Exercise
What you return should be the complete listing, unchanged, with no pictures in it.

Dataset excerpt
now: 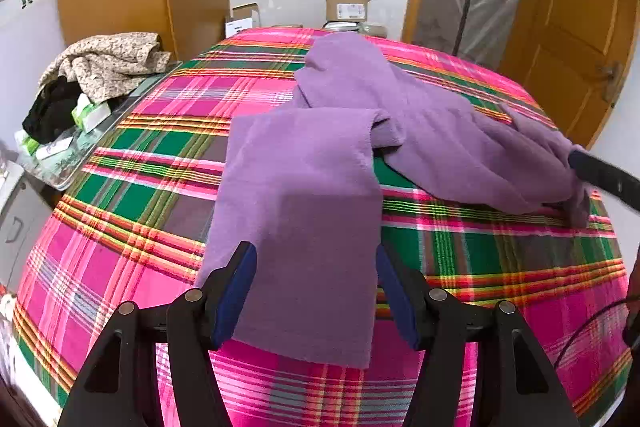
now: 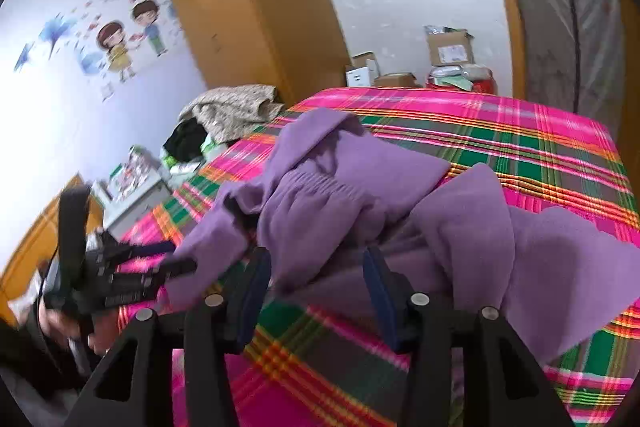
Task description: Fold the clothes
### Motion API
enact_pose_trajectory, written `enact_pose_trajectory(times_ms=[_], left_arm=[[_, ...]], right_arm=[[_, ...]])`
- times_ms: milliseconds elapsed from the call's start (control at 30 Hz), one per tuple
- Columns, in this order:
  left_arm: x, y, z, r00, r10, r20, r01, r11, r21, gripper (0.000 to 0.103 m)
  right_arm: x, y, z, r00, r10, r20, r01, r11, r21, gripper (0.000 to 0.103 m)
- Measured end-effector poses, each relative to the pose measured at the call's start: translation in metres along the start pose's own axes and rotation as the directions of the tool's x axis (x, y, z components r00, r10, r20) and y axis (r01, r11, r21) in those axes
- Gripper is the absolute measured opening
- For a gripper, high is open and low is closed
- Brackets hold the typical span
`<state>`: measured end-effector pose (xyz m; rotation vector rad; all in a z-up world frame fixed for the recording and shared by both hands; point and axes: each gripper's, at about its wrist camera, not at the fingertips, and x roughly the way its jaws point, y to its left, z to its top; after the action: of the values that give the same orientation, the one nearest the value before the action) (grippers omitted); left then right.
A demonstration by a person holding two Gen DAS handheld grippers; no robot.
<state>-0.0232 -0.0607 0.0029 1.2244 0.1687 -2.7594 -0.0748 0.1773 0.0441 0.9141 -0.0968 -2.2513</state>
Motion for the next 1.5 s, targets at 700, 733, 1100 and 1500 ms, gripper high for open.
enact_pose_trajectory(times_ms=[700,733,1100,1500], left_arm=[[0.033,-0.01,0.007,0.998,0.032,-0.046,-0.029,0.998,0.058,0.064],[0.035,-0.01,0.008,0.998,0.033,-0.046,-0.03,0.998,0.059,0.064],[0.049,-0.006,0.02,0.999,0.031,-0.029,-0.029,0.997,0.075,0.042],[0.063,0.011,0.045,0.998,0.057,-0.011,-0.056,0.996,0.07,0.0]], right_arm=[[0.059,-0.005,-0.008,0.988,0.076,-0.136,-0.067,0.995,0.068,0.013],[0.059,-0.005,-0.009,0.987,0.077,-0.138,-0.068,0.995,0.071,0.013],[0.06,-0.006,-0.016,0.986,0.072,-0.148,-0.059,0.994,0.089,0.013],[0.056,-0.005,-0.018,0.987,0.078,-0.14,-0.067,0.994,0.086,0.013]])
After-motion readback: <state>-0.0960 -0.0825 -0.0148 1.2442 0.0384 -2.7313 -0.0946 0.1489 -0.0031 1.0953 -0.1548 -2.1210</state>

Result of this exercise
now: 
now: 
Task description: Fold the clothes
### Motion API
enact_pose_trajectory, written `enact_pose_trajectory(times_ms=[_], left_arm=[[_, ...]], right_arm=[[_, ...]])`
- times_ms: milliseconds elapsed from the call's start (control at 30 Hz), one per tuple
- Columns, in this order:
  left_arm: x, y, z, r00, r10, r20, r01, r11, r21, gripper (0.000 to 0.103 m)
  right_arm: x, y, z, r00, r10, r20, r01, r11, r21, gripper (0.000 to 0.103 m)
- Measured end-effector poses, each relative to the pose measured at the call's start: translation in metres along the start pose's own axes and rotation as the directions of the tool's x axis (x, y, z components r00, r10, r20) and y axis (r01, r11, r21) in those axes
- Gripper is the absolute measured opening
- For a gripper, high is open and low is closed
- Brackets hold the typical span
`<state>`: measured end-effector pose (xyz m; rotation vector rad; all in a z-up world frame fixed for the recording and shared by both hands; point and axes: each gripper's, at about its wrist camera, not at the fingertips, and x roughly the way its jaws point, y to its left, z to its top; after the action: of the values that give the same orientation, the one nearest the value before the action) (grippers omitted); left then right.
A demonstration by a person holding two Gen DAS handheld grippers; no robot.
<state>-0.0232 -0.0607 0.0029 1.2244 0.1687 -2.7594 -0.0748 0.1773 0.0441 0.9141 -0.0968 -2.2513</state>
Motion for the next 1.5 s, targets at 700, 733, 1100 and 1500 ms, gripper high for open.
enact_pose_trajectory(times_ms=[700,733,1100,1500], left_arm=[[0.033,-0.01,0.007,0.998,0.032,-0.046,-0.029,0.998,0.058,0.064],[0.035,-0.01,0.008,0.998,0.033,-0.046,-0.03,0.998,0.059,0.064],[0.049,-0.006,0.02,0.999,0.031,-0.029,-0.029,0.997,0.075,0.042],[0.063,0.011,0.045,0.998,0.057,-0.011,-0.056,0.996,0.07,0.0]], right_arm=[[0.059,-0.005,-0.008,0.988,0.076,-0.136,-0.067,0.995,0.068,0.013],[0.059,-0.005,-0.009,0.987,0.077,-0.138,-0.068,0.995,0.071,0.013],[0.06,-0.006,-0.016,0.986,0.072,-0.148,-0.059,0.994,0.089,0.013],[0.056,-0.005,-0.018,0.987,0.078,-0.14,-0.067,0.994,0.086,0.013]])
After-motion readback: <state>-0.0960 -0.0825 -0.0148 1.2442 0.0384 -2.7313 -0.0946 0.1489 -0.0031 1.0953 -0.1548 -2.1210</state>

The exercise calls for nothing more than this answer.